Song by Love

from the album Forever Changes
- Released: November 1, 1967
- Recorded: August 1967
- Genre: Folk
- Length: 3:15
- Label: Elektra
- Songwriter: Arthur Lee
- Producers: Bruce Botnick; Arthur Lee;

= Andmoreagain =

"Andmoreagain" is a song written by Arthur Lee and performed by Love. It was first released on their 1967 album Forever Changes. The song was always a part of Lee's concert repertoire, even after disbanding Love.

==Composition==
"Andmoreagain" is considered to be reminiscent of the work of Burt Bacharach, as well as Neil Young's composition "Nowadays Clancy Can't Even Sing." It has a folksy melody and contains major-7th chords. The lyrics consist of free association on Lee's defense mechanisms. Lee has stated that the song is about addiction and sensual temptations. The song is heavily orchestrated with string instrumentation. Lee sings in a crooning voice that has been compared to Johnny Mathis. As on "The Daily Planet,"
Lee is the only band member to appear. He is joined by Wrecking Crew players Carol Kaye on bass, Don Randi on keyboards, Billy Strange on guitar, and Hal Blaine on drums.

==Critical reception==
Critic Matthew Greenwald of AllMusic, called "Andmoreagain" "another example of Arthur Lee letting the song he was writing lead him, rather than the other way around". He wrote that "its calm, infectious beauty is, in a word, mesmerizing." Ken Barnes called it "bleakly philosophical" and "apocalyptic". Jim Bickhart of Rolling Stone considered it to be one of the better tracks on the album.
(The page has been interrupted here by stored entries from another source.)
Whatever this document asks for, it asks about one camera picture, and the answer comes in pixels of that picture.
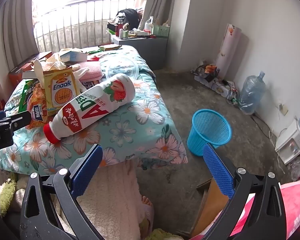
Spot green snack bag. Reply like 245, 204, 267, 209
18, 79, 44, 113

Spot white rolled poster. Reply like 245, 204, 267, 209
215, 23, 242, 74

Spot white blue box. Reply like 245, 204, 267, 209
59, 50, 88, 63

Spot dark snack bags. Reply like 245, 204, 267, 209
196, 64, 219, 82

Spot green plastic basket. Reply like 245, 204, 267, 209
150, 25, 170, 38

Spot metal window railing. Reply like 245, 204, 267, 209
34, 0, 135, 53

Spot cream fleece blanket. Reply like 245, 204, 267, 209
57, 161, 140, 233

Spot white appliance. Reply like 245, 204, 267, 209
275, 120, 300, 165

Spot person's foot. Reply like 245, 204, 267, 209
140, 195, 154, 208

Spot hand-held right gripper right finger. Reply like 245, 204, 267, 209
200, 144, 289, 240

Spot clear plastic lid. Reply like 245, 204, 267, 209
105, 57, 140, 80

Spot blue plastic wastebasket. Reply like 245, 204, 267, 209
187, 109, 232, 157

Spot pink towel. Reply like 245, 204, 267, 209
76, 61, 103, 82

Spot strawberry milk bottle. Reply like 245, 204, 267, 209
43, 73, 136, 144

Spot red cardboard box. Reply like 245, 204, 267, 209
8, 51, 53, 83

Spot brown wooden stool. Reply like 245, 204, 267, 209
190, 177, 230, 238

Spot grey curtain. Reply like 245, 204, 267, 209
0, 0, 40, 65
137, 0, 194, 30

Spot orange snack bag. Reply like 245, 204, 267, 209
27, 87, 55, 130

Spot white plastic bag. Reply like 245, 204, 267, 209
144, 16, 154, 32

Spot yellow green plush towel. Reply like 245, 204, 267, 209
0, 180, 17, 215

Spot black bag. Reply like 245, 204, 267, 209
116, 8, 140, 29

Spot yellow cracker packet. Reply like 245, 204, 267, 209
42, 67, 81, 117

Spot grey cabinet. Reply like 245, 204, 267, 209
111, 34, 169, 70

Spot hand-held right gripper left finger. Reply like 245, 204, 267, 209
19, 144, 105, 240

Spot floral blanket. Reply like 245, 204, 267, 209
0, 45, 188, 173

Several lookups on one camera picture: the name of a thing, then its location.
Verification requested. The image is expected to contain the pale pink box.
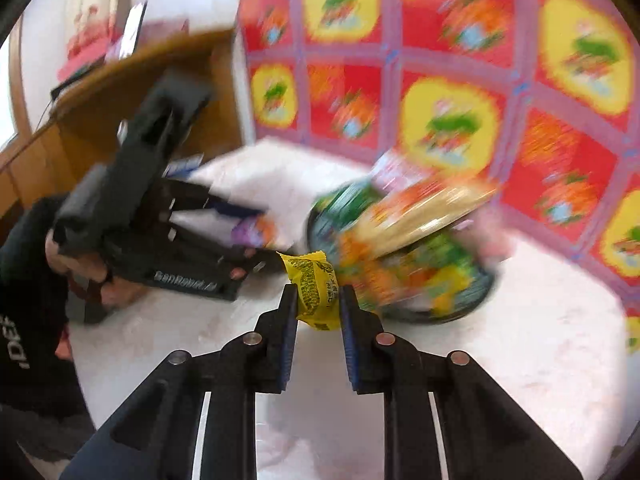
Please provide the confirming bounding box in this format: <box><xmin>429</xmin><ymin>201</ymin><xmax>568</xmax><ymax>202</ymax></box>
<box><xmin>145</xmin><ymin>20</ymin><xmax>191</xmax><ymax>42</ymax></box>

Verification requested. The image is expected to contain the dark green pea packet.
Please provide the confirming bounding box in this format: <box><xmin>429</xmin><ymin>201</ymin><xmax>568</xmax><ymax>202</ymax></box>
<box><xmin>315</xmin><ymin>185</ymin><xmax>382</xmax><ymax>241</ymax></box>

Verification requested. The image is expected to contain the red floral printed cloth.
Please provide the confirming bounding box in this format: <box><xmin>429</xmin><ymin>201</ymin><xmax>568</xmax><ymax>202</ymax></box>
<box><xmin>235</xmin><ymin>0</ymin><xmax>640</xmax><ymax>311</ymax></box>

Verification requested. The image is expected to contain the wooden window frame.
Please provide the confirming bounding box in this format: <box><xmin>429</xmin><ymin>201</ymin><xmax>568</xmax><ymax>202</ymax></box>
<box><xmin>0</xmin><ymin>15</ymin><xmax>31</xmax><ymax>161</ymax></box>

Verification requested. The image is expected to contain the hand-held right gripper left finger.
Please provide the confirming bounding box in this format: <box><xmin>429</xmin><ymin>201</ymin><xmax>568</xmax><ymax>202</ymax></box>
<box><xmin>60</xmin><ymin>284</ymin><xmax>300</xmax><ymax>480</ymax></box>

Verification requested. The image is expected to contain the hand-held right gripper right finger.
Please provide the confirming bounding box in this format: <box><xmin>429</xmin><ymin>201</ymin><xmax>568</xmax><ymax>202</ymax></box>
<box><xmin>339</xmin><ymin>285</ymin><xmax>583</xmax><ymax>480</ymax></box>

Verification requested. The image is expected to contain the long orange snack packet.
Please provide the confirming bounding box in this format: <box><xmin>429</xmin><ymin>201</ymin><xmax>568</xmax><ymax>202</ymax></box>
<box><xmin>357</xmin><ymin>182</ymin><xmax>501</xmax><ymax>261</ymax></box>

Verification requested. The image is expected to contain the purple upright card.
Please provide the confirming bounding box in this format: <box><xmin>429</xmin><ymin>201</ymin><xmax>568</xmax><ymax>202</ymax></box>
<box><xmin>117</xmin><ymin>0</ymin><xmax>149</xmax><ymax>59</ymax></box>

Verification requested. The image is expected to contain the person's left hand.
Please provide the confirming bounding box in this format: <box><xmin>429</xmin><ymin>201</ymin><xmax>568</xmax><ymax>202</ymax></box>
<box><xmin>47</xmin><ymin>232</ymin><xmax>151</xmax><ymax>311</ymax></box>

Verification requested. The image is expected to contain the person's left forearm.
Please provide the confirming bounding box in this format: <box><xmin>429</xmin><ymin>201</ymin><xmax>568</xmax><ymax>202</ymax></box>
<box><xmin>0</xmin><ymin>195</ymin><xmax>96</xmax><ymax>411</ymax></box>

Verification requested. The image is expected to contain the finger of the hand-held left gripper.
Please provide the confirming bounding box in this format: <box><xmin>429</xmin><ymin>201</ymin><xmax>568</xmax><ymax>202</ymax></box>
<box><xmin>167</xmin><ymin>230</ymin><xmax>274</xmax><ymax>276</ymax></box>
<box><xmin>165</xmin><ymin>182</ymin><xmax>269</xmax><ymax>217</ymax></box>

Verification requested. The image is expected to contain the green crinkled snack packet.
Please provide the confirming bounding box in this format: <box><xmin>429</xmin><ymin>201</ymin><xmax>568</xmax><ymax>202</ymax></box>
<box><xmin>415</xmin><ymin>235</ymin><xmax>477</xmax><ymax>291</ymax></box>

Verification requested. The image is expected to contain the maroon pink snack packet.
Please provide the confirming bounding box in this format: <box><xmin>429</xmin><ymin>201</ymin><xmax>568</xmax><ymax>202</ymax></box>
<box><xmin>450</xmin><ymin>220</ymin><xmax>512</xmax><ymax>267</ymax></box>

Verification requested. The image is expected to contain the wooden cabinet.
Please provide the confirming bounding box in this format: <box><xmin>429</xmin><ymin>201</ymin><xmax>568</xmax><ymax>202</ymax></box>
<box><xmin>0</xmin><ymin>27</ymin><xmax>246</xmax><ymax>221</ymax></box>

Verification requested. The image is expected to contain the orange clear snack packet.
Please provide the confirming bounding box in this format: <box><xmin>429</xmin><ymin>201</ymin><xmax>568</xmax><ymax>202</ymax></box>
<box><xmin>340</xmin><ymin>240</ymin><xmax>417</xmax><ymax>302</ymax></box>

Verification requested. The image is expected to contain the small yellow candy packet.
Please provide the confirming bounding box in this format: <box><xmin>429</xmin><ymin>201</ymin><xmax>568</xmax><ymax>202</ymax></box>
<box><xmin>277</xmin><ymin>251</ymin><xmax>343</xmax><ymax>332</ymax></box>

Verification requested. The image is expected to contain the pink red box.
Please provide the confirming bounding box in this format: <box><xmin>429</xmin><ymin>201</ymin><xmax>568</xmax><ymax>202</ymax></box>
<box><xmin>57</xmin><ymin>5</ymin><xmax>121</xmax><ymax>83</ymax></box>

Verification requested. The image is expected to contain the blue white flat box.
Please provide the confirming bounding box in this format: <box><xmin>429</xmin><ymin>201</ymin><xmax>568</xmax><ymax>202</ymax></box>
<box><xmin>167</xmin><ymin>156</ymin><xmax>204</xmax><ymax>179</ymax></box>

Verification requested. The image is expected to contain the purple snack packet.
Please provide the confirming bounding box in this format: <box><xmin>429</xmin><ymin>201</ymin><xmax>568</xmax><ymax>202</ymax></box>
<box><xmin>231</xmin><ymin>214</ymin><xmax>278</xmax><ymax>250</ymax></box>

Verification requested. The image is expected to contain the dark round snack tray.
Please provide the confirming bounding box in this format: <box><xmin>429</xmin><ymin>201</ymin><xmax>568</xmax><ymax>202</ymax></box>
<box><xmin>306</xmin><ymin>180</ymin><xmax>498</xmax><ymax>326</ymax></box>

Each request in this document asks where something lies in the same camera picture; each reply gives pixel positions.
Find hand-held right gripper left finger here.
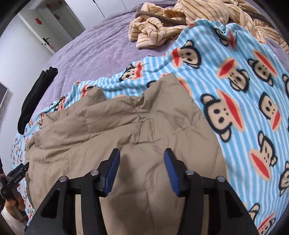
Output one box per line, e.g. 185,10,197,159
24,148,121,235

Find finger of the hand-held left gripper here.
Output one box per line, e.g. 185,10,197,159
6,162,30,181

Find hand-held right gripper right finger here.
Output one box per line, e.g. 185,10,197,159
164,148,259,235

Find tan puffer jacket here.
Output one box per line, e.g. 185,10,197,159
24,73,228,235

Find black folded clothes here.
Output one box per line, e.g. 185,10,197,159
18,67,59,134

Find person's left hand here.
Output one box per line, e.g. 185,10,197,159
4,194,28,223

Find monkey print striped blanket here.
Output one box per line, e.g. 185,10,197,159
10,19,289,235

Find purple bed cover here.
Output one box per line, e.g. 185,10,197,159
21,2,289,127

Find white door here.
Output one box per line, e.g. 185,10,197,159
19,0,87,55

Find white wardrobe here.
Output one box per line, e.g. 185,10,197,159
65,0,145,31

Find beige striped fleece garment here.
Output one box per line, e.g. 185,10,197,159
129,0,289,51

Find white framed wall monitor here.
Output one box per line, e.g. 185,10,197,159
0,82,9,109

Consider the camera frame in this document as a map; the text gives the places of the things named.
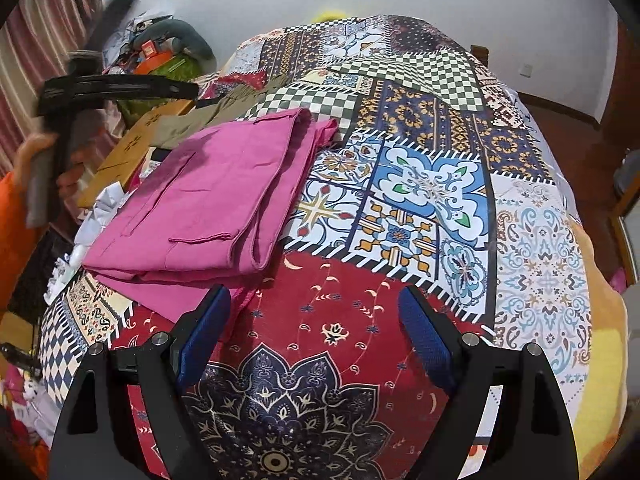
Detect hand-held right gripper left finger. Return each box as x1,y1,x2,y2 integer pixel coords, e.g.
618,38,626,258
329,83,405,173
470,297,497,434
49,284,233,480

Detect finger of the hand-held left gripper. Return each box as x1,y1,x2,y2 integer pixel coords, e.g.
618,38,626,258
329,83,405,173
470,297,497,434
39,73,201,117

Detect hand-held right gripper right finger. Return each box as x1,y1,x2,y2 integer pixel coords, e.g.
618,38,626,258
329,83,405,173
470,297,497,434
397,284,582,480

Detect pink pants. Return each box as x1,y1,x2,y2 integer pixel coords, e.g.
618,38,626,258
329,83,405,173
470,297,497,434
81,107,342,307

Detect olive green pants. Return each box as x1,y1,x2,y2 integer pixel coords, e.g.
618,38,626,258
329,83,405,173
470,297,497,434
149,85,282,152

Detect green patterned bag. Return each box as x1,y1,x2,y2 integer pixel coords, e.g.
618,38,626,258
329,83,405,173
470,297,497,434
116,56,197,127

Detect orange box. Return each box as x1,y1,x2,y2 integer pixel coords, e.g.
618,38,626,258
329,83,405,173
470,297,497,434
134,40,177,75

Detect wooden lap table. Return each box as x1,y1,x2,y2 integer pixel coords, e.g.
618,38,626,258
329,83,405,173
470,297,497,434
77,97,197,209

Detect pile of crumpled clothes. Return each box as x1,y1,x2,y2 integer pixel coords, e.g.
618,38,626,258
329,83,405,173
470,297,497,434
102,10,173,68

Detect white crumpled paper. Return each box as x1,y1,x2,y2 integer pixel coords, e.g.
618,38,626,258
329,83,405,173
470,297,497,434
47,182,128,306

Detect grey neck pillow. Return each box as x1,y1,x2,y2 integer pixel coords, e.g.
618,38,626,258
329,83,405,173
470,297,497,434
145,18,217,62

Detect striped red curtain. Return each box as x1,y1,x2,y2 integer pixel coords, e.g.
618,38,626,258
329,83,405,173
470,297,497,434
0,0,108,173

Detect patchwork printed blanket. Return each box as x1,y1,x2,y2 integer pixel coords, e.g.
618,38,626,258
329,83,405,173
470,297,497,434
39,14,597,480

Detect orange fleece blanket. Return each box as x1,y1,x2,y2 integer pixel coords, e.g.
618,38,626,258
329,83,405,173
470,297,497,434
570,217,640,480

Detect clutter of small packets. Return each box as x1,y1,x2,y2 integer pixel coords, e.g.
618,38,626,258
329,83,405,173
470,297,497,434
0,360,56,456

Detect yellow curved cushion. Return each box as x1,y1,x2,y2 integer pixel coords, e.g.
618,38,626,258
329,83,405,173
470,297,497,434
311,7,352,24

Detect wardrobe with heart stickers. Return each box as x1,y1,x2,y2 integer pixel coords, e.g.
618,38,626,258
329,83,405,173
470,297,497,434
607,130,640,291

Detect wooden door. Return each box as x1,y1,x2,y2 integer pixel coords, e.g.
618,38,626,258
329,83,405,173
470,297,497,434
597,22,640,131
Mark Ellingham included the song in The Rough Guide Book of Playlists - 5000 Songs You Must Download in 2007. Dave Thompson ranked "Andmoreagain" number 564 in his list of "1,000 Songs That Rock Your World". In 2002, the Italian Rock Magazine Il Mucchio Selvaggio listed the song on its 17 Critics & Their Top 50 Songs. Rumore ranked it as the number 296 song of all time.